The report begins by going briefly over similar works, then describing the data, going through the data cleaning phase and exploratory data analysis. It then goes through the splitting and preprocessing methods implemented, followed by the training and evaluation of the learning algorithms. After that the hyperparameter tuning approach is explained. The final section concludes with a brief recap and summary of the results.

3. Related Work

Similar works have been able to achieve varying results. One article [3] discusses the results achieved when training 5 different models that are random forest, linear regression, ridge regression, lasso, kNN, and XGBoost on the same dataset. The best model was the random forest with a MAE of 2047.74, and a RMSE of 3960.11. Another implementation [4] also on the same dataset experimented with a variety of different algorithms, and the best results were achieved with a linear regression model with an r-squared of 87% on train and test sets with faster training time compared to the other models. Also in their implementation, the tree based methods surprisingly performed worse unlike the results achieved in this project. The models used in this project outperform the results of the related works in terms of lower errors and higher r-squared scores, however, there is some overfitting that could be reduced with further tuning.

4. Data Cleaning & EDA

The US Used Cars dataset contains 426,880 rows and 26 columns with used cars data that is regularly scrapped off of craigslist. It includes recent car listings from all states in the United States and has features like year, manufacturer, model, condition, mileage, price and more. Most of the features are categorical with a few being numerical or text, one datetime feature, and two coordinate features (longitude and latitude). The table below describes all the features, their data types, the number of unique values and the ratio of null values in each.

Feature # Feature Name Data Type Number of Unique Values Ratio of Null Values
0 id Numerical (int) 426880 0%
1 url Text 426880 0%
2 region Categorical 404 0%
3 region_url Text 413 0%
4 price (target) Numerical (int) 15655 0%
5 year Numerical (float) 114 0.3%
6 manufacturer Categorical 42 4%
7 model Text 29667 1%
8 condition Categorical 6 41%
9 cylinders Categorical 8 42%
10 fuel Categorical 5 0.7%
11 odometer Numerical (float) 104870 1%
12 title_status Categorical 6 2%
13 transmission Categorical 3 0.6%
14 VIN Text 118264 38%
15 drive Categorical 3 31%
16 size Categorical 4 72%
17 type Categorical 13 22%
18 paint_color Categorical 12 31%
19 image_url Text 241899 0.02%
20 description Text 360911 0.02%
21 county Categorical 0 100%
22 state Categorical 51 0%
23 lat Numerical (coordinate) 53181 1.5%
24 long Numerical (coordinate) 53772 1.5%
25 posting_date Datetime 381536 0.02%

The id, url, image_url, description and posting_date features have high cardinality that is above 50%. These features can be dropped due to the high cardinality as preprocessing these features would increase the sparsity of the data.

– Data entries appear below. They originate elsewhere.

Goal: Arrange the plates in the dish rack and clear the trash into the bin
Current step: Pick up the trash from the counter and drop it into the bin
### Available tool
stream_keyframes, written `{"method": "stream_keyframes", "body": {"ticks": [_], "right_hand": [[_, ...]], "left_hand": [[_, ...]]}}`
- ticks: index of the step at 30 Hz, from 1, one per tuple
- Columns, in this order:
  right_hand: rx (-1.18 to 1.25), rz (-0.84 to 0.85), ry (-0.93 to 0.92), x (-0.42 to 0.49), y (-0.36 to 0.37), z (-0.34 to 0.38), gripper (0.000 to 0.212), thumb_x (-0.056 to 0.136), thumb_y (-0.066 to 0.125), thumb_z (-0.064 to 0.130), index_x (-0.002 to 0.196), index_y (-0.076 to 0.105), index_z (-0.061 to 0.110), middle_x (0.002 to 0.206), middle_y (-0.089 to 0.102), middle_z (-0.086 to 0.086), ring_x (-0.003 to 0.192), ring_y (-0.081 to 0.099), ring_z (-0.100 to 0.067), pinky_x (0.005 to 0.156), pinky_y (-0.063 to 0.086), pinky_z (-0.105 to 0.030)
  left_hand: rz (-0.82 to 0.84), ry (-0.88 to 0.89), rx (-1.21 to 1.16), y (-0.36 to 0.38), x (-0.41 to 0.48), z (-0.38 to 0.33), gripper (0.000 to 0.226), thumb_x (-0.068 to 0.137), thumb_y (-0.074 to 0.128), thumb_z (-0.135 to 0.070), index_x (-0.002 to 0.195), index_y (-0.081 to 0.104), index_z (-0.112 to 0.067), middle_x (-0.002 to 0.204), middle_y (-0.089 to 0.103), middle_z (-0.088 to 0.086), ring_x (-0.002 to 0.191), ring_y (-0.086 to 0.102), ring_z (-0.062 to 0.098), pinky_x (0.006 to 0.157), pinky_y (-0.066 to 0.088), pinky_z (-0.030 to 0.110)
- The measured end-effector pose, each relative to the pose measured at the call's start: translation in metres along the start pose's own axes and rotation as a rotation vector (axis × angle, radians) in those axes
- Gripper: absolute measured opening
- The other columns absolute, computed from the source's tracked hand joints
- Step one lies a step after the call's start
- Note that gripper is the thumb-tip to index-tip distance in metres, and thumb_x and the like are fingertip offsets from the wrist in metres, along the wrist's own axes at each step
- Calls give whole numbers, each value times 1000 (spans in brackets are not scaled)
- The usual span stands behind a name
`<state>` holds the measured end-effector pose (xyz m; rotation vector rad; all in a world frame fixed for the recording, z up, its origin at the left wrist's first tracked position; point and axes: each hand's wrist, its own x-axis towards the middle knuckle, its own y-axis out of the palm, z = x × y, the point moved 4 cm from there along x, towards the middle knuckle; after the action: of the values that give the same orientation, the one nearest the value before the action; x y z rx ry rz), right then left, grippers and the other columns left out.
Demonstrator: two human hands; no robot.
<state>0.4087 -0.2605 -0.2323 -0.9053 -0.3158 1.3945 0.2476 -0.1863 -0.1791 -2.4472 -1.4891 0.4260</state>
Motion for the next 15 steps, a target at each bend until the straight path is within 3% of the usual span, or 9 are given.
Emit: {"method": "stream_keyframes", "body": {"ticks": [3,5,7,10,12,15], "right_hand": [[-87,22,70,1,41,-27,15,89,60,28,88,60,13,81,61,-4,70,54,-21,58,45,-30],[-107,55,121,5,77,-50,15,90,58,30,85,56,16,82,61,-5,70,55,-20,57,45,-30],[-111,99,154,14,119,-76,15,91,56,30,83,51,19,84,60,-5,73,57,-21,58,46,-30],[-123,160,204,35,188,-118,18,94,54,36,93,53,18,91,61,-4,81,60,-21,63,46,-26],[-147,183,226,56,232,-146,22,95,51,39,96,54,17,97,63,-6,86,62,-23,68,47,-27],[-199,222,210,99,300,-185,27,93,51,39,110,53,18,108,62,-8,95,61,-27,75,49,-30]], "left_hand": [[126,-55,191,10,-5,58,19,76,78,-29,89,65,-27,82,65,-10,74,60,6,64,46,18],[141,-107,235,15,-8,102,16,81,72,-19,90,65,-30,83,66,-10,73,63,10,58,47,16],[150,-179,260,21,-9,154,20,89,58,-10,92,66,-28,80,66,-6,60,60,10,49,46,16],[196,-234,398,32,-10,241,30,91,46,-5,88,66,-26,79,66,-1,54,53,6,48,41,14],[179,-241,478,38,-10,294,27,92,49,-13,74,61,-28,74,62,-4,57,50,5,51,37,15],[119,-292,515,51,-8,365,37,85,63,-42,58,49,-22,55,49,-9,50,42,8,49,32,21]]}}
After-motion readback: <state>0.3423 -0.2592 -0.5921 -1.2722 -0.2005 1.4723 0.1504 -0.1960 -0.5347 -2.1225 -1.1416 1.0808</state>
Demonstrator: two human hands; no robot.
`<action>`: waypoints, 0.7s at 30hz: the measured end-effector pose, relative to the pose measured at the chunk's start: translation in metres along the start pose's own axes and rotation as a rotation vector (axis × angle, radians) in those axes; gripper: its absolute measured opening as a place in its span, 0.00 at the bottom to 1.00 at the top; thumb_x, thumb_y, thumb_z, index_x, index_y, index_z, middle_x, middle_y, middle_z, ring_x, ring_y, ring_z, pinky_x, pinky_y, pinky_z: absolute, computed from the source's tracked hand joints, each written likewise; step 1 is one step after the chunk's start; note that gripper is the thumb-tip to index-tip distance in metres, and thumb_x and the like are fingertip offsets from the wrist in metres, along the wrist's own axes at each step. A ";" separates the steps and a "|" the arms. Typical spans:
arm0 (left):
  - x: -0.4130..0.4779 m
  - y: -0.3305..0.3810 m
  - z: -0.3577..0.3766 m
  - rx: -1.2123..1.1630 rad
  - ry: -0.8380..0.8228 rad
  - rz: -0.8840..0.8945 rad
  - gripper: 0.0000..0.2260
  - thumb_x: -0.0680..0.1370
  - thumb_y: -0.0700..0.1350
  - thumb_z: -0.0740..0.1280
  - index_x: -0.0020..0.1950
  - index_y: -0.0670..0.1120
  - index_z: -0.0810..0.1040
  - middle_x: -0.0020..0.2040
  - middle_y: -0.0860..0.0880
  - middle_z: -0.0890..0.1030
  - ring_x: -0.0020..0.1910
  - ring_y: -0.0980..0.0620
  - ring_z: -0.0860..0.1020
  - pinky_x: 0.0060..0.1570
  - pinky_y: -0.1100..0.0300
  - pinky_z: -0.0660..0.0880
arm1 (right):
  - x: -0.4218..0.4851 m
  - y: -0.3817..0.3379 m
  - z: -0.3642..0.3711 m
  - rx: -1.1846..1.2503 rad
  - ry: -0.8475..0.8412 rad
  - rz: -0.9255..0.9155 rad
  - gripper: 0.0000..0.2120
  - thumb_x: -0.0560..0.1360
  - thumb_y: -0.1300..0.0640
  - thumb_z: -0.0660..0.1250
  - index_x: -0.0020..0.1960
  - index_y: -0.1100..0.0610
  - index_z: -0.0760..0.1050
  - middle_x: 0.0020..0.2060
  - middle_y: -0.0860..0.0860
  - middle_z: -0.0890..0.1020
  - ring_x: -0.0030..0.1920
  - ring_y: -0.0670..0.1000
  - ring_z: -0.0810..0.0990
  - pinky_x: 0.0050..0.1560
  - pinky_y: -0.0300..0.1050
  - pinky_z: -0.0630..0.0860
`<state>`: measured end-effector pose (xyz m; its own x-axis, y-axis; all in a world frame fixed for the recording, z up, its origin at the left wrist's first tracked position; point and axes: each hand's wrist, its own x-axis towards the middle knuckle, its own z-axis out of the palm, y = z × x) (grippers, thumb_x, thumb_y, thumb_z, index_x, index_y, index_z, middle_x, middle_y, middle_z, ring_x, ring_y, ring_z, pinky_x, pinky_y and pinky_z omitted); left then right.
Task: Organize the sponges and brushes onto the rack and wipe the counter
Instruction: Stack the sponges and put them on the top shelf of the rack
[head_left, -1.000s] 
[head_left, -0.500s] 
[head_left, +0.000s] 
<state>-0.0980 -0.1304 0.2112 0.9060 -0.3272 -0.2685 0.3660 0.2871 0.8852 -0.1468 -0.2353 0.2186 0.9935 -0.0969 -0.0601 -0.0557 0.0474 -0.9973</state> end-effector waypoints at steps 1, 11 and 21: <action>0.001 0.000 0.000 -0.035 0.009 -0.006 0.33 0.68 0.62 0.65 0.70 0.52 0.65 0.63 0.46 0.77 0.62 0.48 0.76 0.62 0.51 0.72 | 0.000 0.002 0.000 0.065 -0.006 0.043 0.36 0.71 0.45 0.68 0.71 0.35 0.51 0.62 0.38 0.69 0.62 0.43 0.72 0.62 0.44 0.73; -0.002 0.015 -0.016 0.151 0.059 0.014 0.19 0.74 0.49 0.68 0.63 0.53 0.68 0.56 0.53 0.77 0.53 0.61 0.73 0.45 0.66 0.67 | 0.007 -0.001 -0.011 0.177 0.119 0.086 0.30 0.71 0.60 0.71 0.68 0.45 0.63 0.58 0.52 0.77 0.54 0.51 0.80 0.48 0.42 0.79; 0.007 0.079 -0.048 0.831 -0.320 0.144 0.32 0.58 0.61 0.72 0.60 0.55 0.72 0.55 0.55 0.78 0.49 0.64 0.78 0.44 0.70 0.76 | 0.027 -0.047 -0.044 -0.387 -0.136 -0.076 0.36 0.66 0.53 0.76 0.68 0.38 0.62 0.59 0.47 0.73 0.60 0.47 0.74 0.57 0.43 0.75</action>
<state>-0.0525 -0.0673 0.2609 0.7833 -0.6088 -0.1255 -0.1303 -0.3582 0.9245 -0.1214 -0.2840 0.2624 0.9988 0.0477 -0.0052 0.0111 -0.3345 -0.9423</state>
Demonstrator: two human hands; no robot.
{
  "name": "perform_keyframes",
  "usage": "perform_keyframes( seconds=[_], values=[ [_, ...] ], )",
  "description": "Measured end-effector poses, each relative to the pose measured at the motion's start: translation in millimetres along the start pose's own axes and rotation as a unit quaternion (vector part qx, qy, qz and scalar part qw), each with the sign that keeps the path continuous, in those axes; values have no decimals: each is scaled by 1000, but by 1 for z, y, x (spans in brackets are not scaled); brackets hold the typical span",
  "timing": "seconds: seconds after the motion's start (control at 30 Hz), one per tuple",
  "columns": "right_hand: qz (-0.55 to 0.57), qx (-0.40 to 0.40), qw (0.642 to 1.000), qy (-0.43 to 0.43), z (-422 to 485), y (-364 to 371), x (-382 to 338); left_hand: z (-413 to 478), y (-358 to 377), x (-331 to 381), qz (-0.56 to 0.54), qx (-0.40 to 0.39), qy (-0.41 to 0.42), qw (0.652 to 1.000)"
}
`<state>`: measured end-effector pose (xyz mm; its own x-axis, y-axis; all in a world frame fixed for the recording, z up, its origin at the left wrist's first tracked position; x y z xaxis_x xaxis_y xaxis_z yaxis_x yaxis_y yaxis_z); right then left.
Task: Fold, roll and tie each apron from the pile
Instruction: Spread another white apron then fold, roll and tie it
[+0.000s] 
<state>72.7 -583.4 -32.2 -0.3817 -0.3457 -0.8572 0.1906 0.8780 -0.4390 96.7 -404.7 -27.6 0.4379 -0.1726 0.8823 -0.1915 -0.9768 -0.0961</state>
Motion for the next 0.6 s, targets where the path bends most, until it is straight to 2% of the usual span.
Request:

It is also important to look at the ratio of null values for each column. The county feature has only null values and the size feature has a lot of null values with 72% of its values being null. Both of these features can be dropped as they would not be useful.

It was now time to drop unnecessary features. Several features were dropped for a variety of reasons. The dropped columns and the reason for dropping them are explained as follows. The id and url features were not useful and had high cardinality. The region feature was also not useful, and the state feature would be kept instead. The region_url and the VIN features were not useful. The size feature had around 72% of missing values. The image_url and description features were also not very useful and had high cardinality. The county feature was also dropped because all of its values were null. Finally, the lat and long as well as the posting_date features were not needed.

After dropping these columns, there were 14 features remaining. Now, it was time to take a closer look at each of the kept features and clean them as needed. The cleaning focused on replacing missing values and trimming the data as needed. Given that this dataset is scrapped from classified listings, it is prone to errors and mistakes, and it is better to check each feature and try to clean as much as possible. Starting with the target feature, price; cars that are priced over 520,000 USD totaling 67 cars were removed. This was done because when looking at these cars, most of them were filled with arbitrary numbers and thus were not useful entries and would affect the learning algorithm. It was also found that there were over 36,000 cars priced with zero or very small numbers below 100 USD, and these were also removed. The number of rows was immediately reduced from 426,880 to 390,424. There were no null values in the price feature.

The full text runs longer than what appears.